• _What you are asked to do_: Below are some entries. Copy each line in them that holds "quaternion".

Supplied data START

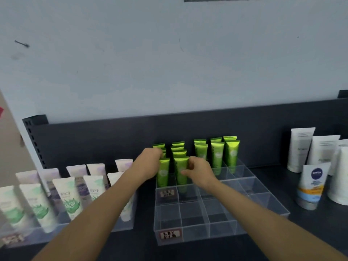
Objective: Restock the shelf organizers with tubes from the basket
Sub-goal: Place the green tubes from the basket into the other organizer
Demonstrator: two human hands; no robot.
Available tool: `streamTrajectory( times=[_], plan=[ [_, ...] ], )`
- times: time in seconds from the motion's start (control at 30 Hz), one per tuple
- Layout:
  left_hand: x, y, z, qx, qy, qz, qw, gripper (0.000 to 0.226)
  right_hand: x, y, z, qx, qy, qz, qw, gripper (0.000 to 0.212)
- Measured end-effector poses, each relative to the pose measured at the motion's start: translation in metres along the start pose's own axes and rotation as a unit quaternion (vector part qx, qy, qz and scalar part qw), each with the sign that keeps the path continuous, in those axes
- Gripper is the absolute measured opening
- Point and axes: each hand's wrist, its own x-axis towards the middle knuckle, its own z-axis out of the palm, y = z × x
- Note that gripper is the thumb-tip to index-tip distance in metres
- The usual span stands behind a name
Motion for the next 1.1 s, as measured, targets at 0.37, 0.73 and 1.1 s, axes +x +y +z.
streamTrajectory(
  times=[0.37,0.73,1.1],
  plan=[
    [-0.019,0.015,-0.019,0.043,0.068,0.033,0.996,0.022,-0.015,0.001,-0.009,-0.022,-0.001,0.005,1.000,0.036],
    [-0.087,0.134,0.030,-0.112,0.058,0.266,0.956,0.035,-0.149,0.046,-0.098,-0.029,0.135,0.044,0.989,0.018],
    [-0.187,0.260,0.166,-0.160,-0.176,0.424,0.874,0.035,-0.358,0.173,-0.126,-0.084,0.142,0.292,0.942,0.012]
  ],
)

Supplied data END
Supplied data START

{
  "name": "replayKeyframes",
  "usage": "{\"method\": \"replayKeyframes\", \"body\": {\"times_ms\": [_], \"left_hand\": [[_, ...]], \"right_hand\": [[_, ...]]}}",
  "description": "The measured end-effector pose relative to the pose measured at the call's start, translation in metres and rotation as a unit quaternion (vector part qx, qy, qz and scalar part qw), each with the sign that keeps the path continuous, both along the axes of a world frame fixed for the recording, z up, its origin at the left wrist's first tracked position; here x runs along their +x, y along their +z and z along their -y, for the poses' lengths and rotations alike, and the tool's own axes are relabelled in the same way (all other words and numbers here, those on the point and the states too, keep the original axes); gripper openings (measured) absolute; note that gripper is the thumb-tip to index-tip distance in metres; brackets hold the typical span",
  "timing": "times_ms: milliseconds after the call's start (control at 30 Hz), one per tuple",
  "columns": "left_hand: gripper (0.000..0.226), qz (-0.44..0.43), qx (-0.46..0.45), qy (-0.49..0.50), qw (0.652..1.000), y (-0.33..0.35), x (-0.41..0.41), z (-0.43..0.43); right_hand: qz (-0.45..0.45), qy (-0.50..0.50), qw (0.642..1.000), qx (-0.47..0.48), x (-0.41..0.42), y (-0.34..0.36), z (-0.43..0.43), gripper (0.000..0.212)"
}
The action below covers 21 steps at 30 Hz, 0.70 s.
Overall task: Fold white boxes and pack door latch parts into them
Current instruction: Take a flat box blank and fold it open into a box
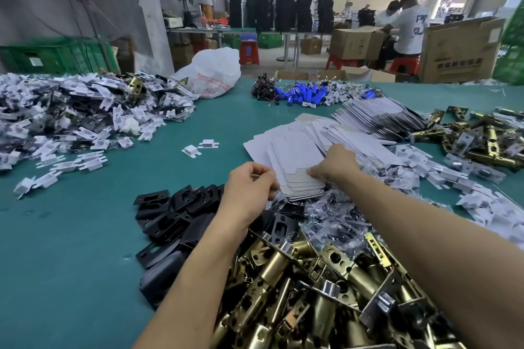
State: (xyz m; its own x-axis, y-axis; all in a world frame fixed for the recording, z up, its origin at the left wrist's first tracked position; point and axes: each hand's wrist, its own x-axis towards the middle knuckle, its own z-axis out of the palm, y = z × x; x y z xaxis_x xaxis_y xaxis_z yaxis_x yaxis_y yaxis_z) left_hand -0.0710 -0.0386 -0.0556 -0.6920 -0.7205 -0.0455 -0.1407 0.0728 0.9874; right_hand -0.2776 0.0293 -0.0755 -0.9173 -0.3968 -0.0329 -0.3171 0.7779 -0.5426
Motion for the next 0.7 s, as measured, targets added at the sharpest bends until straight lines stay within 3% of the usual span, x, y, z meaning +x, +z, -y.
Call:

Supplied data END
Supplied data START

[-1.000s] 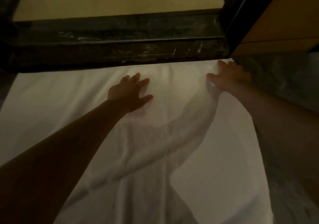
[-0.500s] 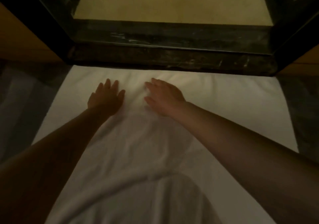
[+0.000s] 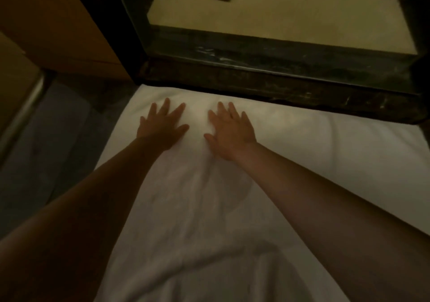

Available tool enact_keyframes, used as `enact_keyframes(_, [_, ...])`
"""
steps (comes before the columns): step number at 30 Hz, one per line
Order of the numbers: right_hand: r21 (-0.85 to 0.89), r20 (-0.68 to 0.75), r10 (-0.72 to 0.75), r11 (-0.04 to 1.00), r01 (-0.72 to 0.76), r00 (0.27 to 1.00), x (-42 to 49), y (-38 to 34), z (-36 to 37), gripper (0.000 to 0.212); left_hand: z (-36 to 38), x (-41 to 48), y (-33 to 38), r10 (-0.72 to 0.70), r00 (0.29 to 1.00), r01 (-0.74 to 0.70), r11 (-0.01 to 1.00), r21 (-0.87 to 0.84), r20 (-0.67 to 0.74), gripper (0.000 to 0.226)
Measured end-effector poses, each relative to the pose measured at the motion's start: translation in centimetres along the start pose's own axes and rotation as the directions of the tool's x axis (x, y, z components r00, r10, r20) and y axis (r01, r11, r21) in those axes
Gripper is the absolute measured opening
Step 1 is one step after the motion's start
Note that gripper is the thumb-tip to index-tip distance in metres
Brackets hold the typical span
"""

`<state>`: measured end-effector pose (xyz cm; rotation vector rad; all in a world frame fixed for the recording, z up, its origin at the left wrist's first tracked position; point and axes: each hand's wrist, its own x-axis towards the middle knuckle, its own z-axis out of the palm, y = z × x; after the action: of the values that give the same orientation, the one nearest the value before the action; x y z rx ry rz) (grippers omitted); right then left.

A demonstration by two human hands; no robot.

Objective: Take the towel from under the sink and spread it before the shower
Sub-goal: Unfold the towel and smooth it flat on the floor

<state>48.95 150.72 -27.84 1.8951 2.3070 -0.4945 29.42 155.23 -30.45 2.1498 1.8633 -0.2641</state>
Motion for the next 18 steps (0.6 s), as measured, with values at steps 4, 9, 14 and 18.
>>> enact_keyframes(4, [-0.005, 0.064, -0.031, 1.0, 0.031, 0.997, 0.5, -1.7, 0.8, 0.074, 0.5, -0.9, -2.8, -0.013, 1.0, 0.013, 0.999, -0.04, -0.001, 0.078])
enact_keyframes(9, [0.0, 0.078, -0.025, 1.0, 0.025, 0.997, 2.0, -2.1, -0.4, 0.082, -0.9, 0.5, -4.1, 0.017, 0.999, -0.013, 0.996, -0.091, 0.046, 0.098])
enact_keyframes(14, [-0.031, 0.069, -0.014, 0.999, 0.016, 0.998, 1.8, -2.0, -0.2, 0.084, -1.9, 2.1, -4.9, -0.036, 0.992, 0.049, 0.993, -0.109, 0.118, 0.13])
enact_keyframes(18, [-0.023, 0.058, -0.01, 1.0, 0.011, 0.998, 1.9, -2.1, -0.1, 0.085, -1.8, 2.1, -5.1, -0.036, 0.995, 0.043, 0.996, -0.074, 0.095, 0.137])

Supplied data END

• _Final answer_:
- Measured end-effector poses, each relative to the pose measured at the motion's start: translation in metres along the start pose's own axes and rotation as a unit quaternion (vector part qx, qy, qz and scalar part qw), each with the sign that keeps the path continuous, in those axes
  "description": "The measured end-effector pose relative to the pose measured at the call's start, translation in metres and rotation as a unit quaternion (vector part qx, qy, qz and scalar part qw), each with the sign that keeps the path continuous, both along the axes of a world frame fixed for the recording, z up, its origin at the left wrist's first tracked position; here x runs along their +x, y along their +z and z along their -y, for the poses' lengths and rotations alike, and the tool's own axes are relabelled in the same way (all other words and numbers here, those on the point and the states too, keep the original axes); gripper openings (measured) absolute; note that gripper is the thumb-tip to index-tip distance in metres; brackets hold the typical span",

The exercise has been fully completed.